New media search methods in the Europeana API
The REST API allows you not only to search on and retrieve metadata, but gives you also powerful features based on technical metadata. Technical metadata is metadata which is extracted from media files which reside in records, such as the width and height of an image. These features give you the possibility to search for and filter on Europeana records by media information, for instance to only search for records which have extra large images, high-quality audio files, or which images match a particular colour.
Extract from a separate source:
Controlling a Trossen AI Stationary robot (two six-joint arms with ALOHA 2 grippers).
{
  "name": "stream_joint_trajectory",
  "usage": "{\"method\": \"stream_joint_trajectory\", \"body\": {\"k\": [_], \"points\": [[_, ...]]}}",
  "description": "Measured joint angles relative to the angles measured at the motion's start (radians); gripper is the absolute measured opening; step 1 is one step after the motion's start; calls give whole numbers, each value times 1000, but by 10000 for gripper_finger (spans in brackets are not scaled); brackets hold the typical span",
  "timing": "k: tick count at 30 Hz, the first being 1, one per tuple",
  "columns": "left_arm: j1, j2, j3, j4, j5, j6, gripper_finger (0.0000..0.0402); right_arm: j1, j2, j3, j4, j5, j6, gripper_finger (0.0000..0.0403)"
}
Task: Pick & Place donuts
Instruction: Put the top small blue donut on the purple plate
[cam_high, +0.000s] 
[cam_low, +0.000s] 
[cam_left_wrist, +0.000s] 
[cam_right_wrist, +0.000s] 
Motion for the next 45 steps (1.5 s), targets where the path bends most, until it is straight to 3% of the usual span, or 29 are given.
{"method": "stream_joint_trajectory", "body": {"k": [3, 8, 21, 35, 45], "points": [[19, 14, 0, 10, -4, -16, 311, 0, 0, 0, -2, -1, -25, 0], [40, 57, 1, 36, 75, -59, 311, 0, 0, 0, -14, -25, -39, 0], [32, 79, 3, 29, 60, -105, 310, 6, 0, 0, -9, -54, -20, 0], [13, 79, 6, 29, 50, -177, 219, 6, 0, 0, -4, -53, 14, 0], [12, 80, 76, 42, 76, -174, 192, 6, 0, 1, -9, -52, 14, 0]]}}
These features were developed as part of the Content Re-use Framework within the Europeana Creative project.
The media search features as described on this page are part of the existing search API, search facets and the record API response.
Background information
Europeana extracts technical metadata from all media URL's within all the Europeana records (present within the edm:isShownBy and edm:hasView fields) in specific time intervals to verify whether all links still resolve and to extract technical metadata from these media files. This information is then made available for search and included in the record API. This information is updated on a continuous basis.
Cardinality
A Europeana metadata record can contain a reference to zero, one or more media files. When a search is made on a technical metadata property or facet (such as image size), a record is returned if one of the media files present in the record match the search query.
Search
The search API allows searching on the following media parameters:
Parameter | Datatype | Description |
---|---|---|
media | Boolean | Filter by records where an URL to the full media file is present in the edm:isShownBy or edm:hasView metadata and is resolvable. |
colourpalette | String | Filter by images where one of the colours of an image matches the provided colour code. You can provide this parameter multiple times, the search will then do an 'AND' search on all the provided colours. See colour palette. |
Facets
The Search API returns a list of media-related facets to tell more about the distribution of media information on the search results. The facets also can be included in search queries to allow for very specific media searches such as querying on image size or audio duration.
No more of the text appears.